Raddrizzatore di corrente: come funziona, quando utilizzarlo e dove trovarlo online
L’invenzione del raddrizzatore di corrente si deve a Leo Graetz, un fisico tedesco che, verso la fine del 1800, creò un ponte a 4 diodi che chiamò con il proprio nome. Di fatto, anche se si trattò di un primo prototipo rudimentale, anch’esso aveva il compito di “raddrizzare”, letteralmente, la corrente discontinua o alternata rendendola continua. Grazie a portali specializzati come RS Components, è possibile avere a disposizione raddrizzatori dei migliori brand e di diverse tipologie per tutte le applicazioni: cliccando su questo sito web si accede a un’ampia gamma di modelli pensati per soddisfare qualsiasi esigenza.
Come è fatto un raddrizzatore di corrente
Il raddrizzatore di corrente è un semiconduttore che garantisce corrente continua in uscita della medesima polarità di quella in entrata, su entrambi i poli. Il voltaggio disponibile può andare dai 12 ai 220 e il numero di pin parte da 4 fino ad arrivare a ben 17 per esigenze più complesse. Dai full bridge, passando per i monofase e i trifase, i ponti raddrizzatori possono persino rovesciare fisicamente un’onda invertendo la polarità e prestandosi perciò a usi diversi.
In un qualunque tipo di circuito, il raddrizzatore deve essere accompagnato da certificazioni di idoneità secondo gli standard europei RoHS che ne garantiscono il corretto funzionamento limitando o escludendo materiali potenzialmente nocivi quali il cadmio, il piombo, gli ftalati e il mercurio. A seconda dell’impiego, la temperatura operativa può variare da oltre 60 gradi sotto zero, magari in impianti di refrigerazione, ai 180 gradi centigradi per realtà come le industrie metallurgiche o similari.

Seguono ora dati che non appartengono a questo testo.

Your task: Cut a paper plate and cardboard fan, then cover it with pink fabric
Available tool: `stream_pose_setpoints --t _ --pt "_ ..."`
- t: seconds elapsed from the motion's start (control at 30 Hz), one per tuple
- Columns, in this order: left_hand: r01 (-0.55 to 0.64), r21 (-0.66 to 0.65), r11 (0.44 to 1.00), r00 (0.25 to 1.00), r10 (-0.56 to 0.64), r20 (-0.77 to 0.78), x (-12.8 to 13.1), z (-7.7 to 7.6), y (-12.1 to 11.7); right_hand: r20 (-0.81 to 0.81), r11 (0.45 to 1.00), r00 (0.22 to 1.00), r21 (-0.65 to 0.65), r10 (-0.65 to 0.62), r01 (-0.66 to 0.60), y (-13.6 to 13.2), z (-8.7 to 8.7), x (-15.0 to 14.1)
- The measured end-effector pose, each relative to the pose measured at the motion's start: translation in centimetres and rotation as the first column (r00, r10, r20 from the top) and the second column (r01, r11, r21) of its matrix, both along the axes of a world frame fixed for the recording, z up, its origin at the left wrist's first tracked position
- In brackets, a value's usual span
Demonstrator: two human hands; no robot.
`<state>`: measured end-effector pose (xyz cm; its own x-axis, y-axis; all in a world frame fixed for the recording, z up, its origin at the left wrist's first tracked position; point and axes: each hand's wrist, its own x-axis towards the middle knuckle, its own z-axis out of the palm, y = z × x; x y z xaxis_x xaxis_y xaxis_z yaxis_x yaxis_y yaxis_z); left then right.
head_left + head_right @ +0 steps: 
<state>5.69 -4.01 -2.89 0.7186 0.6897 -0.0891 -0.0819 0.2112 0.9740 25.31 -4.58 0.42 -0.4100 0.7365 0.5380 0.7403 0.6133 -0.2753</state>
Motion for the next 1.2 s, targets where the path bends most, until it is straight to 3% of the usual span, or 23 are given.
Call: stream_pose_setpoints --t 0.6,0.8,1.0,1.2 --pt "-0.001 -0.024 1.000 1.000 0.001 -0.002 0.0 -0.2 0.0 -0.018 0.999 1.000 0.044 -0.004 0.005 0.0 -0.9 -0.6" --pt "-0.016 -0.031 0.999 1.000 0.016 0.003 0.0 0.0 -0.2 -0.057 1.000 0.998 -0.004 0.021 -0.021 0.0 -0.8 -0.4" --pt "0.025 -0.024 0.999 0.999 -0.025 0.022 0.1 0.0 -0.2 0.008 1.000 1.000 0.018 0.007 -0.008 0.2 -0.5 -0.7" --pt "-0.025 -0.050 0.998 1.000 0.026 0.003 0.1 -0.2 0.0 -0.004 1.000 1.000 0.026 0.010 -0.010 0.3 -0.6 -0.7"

Naturalmente, nella scheda tecnica occorre verificare tali parametri per non sbagliare.
In linea generale, le cadute di tensione previste sono minime e si attestano a meno di 1 Volt, anche se esistono quelli di tipo Schottly che si inseriscono laddove la stabilità sia prioritaria e la perdita è inferiore al mezzo Volt.
Utilizzi e tipi di applicazione
Anche se i circuiti ove si destinano i raddrizzatori di corrente sono principalmente quelli riguardanti gli elettrodomestici, sono previste diverse modalità di montaggio per sopperire a ogni necessità: vi è quello superficiale per adattamenti rapidi e semplici, mediante foro per assicurarli con viti idonee, su circuito stampato o adattabili a superfici piane come i pannelli.
I materiali impiegati sono quelli che consentono di condurre la corrente e modificarne l’onda in maniera idonea, quindi ritroviamo giunzioni in silicio, in cromo, ma anche in platino o tungsteno. L’importante è che tale passaggio avvenga correttamente tra anodo e catodo cagionando la minor perdita di tensione possibile onde ottimizzare l’utilizzo del raddrizzatore.
A livello di dimensioni, si può riscontrare che esistono dispositivi più piccoli di 3 millimetri e altri che arrivano fino a oltre 5. Utilizzando più raddrizzatori si possono creare anche circuiti complessi, avendo sempre cura di trovare quelli con la configurazione più idonea a tale scopo, con correnti di picco supportate che hanno range tra i 2 e le diverse centinaia di Ampere.
Le applicazioni di un raddrizzatore di corrente sono quindi molteplici e variano sia a seconda della destinazione d’uso che del montaggio richiesto (ad esempio, nel campo dell’automotive è meglio prediligerne uno che riduca il più possibile le vibrazioni). Chi acquista un raddrizzatore deve quindi conoscere molto bene il settore al fine di scegliere quello con le caratteristiche più adatte, sia che si tratti di applicazioni casalinghe per appassionati del genere, sia che si renda indispensabile a livello industriale o elettronico. In ogni caso, va sempre tenuto presente che modificando la corrente da alternata a continua, se ne intensificherà la frequenza anche fino al 50%.